= TASK =
Scan the records that follow, and whenever a line has the word "curved", copy it.

= DATA SHOWN =
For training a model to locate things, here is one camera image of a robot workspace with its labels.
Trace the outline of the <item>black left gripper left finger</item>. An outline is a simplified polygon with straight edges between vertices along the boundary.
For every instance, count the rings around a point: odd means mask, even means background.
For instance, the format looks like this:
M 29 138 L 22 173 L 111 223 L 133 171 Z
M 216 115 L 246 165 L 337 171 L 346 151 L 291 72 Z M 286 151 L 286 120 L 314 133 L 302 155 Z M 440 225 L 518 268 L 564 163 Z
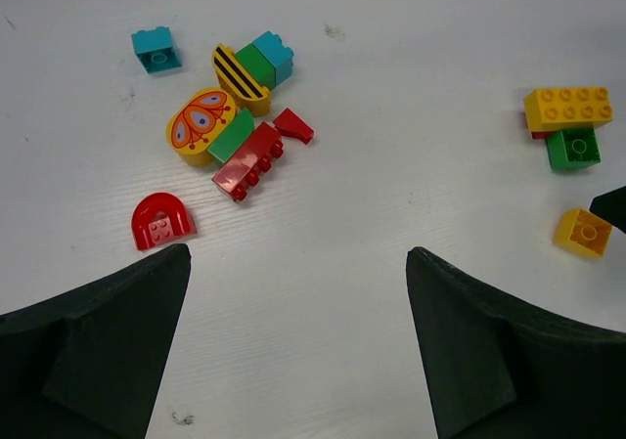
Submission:
M 145 437 L 190 275 L 172 244 L 2 315 L 2 437 Z

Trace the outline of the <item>red square lego brick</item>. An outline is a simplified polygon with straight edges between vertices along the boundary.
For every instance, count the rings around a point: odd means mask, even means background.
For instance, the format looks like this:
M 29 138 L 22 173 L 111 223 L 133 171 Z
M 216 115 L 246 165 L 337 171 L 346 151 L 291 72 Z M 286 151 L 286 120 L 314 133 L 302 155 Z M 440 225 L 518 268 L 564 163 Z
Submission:
M 525 122 L 533 140 L 547 139 L 556 132 L 553 125 L 546 126 L 542 122 L 542 118 L 538 113 L 527 111 L 525 113 Z

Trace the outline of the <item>red arch lego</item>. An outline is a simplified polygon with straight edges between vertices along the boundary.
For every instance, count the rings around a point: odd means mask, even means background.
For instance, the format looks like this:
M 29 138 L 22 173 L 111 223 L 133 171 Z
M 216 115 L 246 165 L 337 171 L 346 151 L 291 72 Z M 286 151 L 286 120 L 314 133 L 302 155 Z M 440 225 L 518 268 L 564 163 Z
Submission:
M 181 199 L 159 192 L 137 204 L 131 217 L 131 231 L 136 248 L 146 251 L 194 235 L 197 226 Z

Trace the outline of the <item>green square lego brick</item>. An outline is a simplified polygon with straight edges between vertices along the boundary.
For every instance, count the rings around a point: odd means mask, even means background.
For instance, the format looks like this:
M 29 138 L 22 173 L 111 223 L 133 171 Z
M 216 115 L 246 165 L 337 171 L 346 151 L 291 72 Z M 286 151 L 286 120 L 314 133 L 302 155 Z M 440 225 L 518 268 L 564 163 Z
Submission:
M 235 58 L 260 86 L 267 87 L 269 90 L 275 88 L 274 66 L 252 43 L 237 51 Z

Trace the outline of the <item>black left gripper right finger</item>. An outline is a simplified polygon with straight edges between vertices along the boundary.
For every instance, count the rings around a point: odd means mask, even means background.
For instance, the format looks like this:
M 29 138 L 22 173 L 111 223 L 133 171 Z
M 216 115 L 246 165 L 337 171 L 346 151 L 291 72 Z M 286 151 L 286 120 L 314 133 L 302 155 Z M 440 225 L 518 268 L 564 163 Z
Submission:
M 407 289 L 440 438 L 622 438 L 625 335 L 486 284 L 423 247 Z

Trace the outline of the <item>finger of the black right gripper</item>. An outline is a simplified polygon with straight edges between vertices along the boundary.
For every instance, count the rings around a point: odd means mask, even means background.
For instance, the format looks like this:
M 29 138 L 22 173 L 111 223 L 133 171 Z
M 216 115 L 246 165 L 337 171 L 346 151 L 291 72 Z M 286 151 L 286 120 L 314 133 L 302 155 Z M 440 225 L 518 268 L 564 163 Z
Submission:
M 626 187 L 594 197 L 589 211 L 626 233 Z

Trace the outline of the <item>small red curved lego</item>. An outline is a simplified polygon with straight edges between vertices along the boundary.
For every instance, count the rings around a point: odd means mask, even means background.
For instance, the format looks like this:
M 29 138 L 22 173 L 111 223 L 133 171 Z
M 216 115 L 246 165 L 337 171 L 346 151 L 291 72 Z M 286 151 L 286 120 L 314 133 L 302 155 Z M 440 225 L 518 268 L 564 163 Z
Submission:
M 314 139 L 315 131 L 291 109 L 284 109 L 272 123 L 283 137 L 296 139 L 305 145 Z

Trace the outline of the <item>light blue lego brick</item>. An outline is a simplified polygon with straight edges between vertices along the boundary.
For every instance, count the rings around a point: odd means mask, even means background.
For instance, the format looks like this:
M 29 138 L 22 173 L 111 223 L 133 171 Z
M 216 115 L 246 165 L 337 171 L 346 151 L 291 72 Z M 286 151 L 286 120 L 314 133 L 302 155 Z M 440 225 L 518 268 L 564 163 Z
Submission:
M 274 83 L 277 87 L 292 76 L 293 49 L 283 43 L 280 35 L 266 31 L 252 41 L 253 46 L 274 68 Z

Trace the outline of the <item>yellow 2x4 lego brick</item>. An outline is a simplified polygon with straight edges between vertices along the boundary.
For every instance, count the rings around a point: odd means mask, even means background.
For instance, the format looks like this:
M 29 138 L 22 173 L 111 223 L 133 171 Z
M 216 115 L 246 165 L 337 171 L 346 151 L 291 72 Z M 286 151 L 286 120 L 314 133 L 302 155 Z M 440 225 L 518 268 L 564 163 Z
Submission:
M 523 105 L 531 133 L 599 128 L 613 120 L 613 108 L 605 87 L 539 88 L 524 98 Z

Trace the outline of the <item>long red lego brick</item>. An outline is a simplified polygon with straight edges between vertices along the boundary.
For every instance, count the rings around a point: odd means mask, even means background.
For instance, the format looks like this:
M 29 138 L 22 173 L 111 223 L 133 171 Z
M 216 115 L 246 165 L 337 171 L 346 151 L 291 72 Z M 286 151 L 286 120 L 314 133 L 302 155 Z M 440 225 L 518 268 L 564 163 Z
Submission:
M 279 131 L 262 122 L 235 153 L 213 175 L 212 182 L 233 202 L 246 199 L 247 189 L 255 187 L 273 162 L 284 153 Z

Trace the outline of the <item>green hollow lego brick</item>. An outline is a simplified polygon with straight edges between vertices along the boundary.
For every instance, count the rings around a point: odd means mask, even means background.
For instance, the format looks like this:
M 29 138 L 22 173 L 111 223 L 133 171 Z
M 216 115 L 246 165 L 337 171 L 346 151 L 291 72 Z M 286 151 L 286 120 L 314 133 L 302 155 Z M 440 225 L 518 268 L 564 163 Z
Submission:
M 561 129 L 546 140 L 551 168 L 556 171 L 588 168 L 602 161 L 595 129 Z

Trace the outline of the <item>green curved lego brick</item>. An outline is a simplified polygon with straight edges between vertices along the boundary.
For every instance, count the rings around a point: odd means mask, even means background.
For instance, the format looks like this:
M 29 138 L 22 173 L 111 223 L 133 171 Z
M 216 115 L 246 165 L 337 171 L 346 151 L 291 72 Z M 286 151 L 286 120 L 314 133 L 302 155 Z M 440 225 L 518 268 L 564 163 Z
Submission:
M 209 145 L 207 151 L 220 164 L 226 163 L 254 130 L 254 119 L 249 109 L 241 110 Z

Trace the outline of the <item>yellow black striped lego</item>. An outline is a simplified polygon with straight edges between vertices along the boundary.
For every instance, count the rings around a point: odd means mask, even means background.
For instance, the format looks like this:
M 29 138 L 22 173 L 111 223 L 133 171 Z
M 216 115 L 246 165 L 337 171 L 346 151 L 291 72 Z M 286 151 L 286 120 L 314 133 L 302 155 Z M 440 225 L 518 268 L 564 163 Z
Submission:
M 240 110 L 248 109 L 253 117 L 270 113 L 270 90 L 253 78 L 236 59 L 232 48 L 217 44 L 211 62 L 220 87 L 234 98 Z

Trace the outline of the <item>yellow square lego brick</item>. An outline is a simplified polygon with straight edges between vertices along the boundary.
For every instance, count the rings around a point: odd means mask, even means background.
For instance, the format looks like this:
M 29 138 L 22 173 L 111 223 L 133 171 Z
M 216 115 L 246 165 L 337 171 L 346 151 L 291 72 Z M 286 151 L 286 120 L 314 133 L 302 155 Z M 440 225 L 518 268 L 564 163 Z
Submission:
M 561 215 L 553 243 L 579 257 L 598 259 L 605 254 L 612 230 L 613 226 L 596 214 L 573 208 Z

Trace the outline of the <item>teal square lego brick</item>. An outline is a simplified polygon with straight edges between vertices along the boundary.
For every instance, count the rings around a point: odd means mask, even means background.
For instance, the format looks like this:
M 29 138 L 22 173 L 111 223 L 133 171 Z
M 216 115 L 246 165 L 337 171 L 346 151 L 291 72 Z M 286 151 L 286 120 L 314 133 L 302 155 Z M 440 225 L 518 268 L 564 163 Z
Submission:
M 135 56 L 148 74 L 182 66 L 171 31 L 166 26 L 139 30 L 131 35 Z

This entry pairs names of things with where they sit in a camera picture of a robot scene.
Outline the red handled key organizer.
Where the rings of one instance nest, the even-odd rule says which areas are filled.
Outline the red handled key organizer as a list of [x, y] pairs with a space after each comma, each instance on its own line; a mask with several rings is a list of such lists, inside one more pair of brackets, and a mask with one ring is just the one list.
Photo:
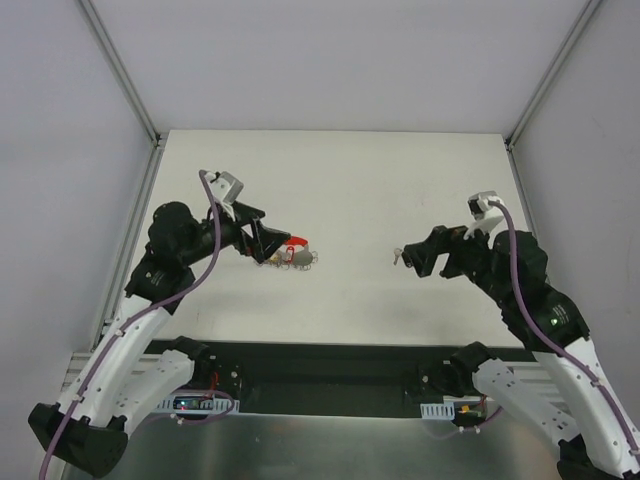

= ANSWER SPACE =
Trace the outline of the <item>small red curved lego</item>. An outline is a simplified polygon with straight edges between vertices along the boundary.
Trace the outline of the <item>green curved lego brick</item>. An outline is a simplified polygon with straight edges between vertices along the boundary.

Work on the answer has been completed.